他……是因为知道自己怕鬼,所以才故意跳出障目阵,一个人阻挡影子士兵?
思绪一闪而过,解无忧不敢磨蹭,俯身迅速布阵。障目阵外,金石交击声声声不绝,解无忧却根本没有在意。
他莫名地觉得,萧行云既然说了让他“放心”,他便真的可以放下心。
阵外,萧行云一人一剑,身形迅疾如风,片刻之间,竟已逼退了整队影子士兵。可这些影子士兵似乎是有灵智的,见无法战胜萧行云,忽然换了策略——他们不战反退,召唤树灵顶了上来。
萧行云心念电转,立时意识到,它们是在等破绽。
树灵围困,影子士兵就可以在外围等他露出破绽。可他非但不觉忧心,反而一阵欣喜——召唤树灵顶上,虽然使战局对他更为不利,却说明了一件事。
——这些影子士兵,竟是会怕死的!
既然后退,便说明这些影子士兵不愿死在他的剑下。树灵没有灵智,只知依令行事,便被推上前来做了炮灰。
来不及细想,树灵已然围了上来。破风之声顿起,数道长而粗壮的树枝如长鞭自穹顶挥下,猛地袭向了萧行云!
萧行云纵身跃起,右手持剑,左手劈手劈断一根枝条,握在手里。他掌心灵流顿起,沿着枝条一路烧上去,霎时间便将枝条点成了一支烈烈燃烧的火把——
半空之中,长剑与火把停顿一瞬,忽而一齐挥出!
剑光如练,横扫而出!漫天枝条触到剑光,立时断作两截。残枝败叶簌簌而落,其中夹杂着一十三个不怀好意的影子士兵,向萧行云袭了上来!
萧行云手腕一转,将一道灵流顺着掌心猛然灌入火把之中。那根枯枝只是凡木,当下便受不了暴虐灵流,片片崩碎,散在空中,再次细微爆裂,飞出漫天的木屑。可树枝虽散,火光却不散,反而随着灵流涌入,骤然大盛!

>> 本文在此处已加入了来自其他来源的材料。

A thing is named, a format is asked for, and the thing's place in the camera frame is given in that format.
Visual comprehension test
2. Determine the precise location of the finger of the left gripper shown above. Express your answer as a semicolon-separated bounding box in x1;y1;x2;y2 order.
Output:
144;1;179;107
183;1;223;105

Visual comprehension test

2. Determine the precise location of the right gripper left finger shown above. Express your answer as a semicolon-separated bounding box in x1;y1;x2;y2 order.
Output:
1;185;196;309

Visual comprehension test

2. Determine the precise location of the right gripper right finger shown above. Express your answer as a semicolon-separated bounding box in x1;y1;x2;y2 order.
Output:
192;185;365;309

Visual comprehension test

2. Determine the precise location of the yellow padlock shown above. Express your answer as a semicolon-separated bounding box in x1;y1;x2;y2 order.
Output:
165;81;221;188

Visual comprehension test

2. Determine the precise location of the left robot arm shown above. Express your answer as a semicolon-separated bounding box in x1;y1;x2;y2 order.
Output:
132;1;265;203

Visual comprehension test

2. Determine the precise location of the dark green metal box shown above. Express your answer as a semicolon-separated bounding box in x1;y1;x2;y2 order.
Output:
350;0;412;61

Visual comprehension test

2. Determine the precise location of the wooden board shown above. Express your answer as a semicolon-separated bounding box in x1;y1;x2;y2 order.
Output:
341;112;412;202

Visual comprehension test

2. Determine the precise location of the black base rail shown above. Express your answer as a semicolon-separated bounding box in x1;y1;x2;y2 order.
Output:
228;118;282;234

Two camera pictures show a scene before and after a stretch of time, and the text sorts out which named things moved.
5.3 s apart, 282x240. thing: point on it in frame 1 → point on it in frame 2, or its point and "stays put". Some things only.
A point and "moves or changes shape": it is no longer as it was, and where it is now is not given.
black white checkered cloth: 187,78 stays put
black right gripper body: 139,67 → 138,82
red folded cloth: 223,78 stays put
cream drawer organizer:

有那么一瞬,周边浓郁的黑暗几乎要被火光驱散,仿若清晨的第一道天光破云而出。萧行云一袭黑衣如鬼魅,迎着十三道黑影站在光里,就如一尊载光降临、满怀杀意的神祇。
影子士兵周身漫起黑气,片刻已至面前!
萧行云一动未动。影子士兵带起的劲风扫在他的身侧,带起衣摆飘忽如乘云。继而,大盛的火光忽然散开,恰好散成一十三簇,猛然爆向一十三个袭来的影子士兵!
一十三簇火苗,却只有“轰”的一声巨响——
它们在同一个刹那,撞上了不同的影子士兵。一十三道火光冲天而起,影子士兵瞬时化为飞灰。恰在此时,解无忧的声音自身后传来:“萧行云!”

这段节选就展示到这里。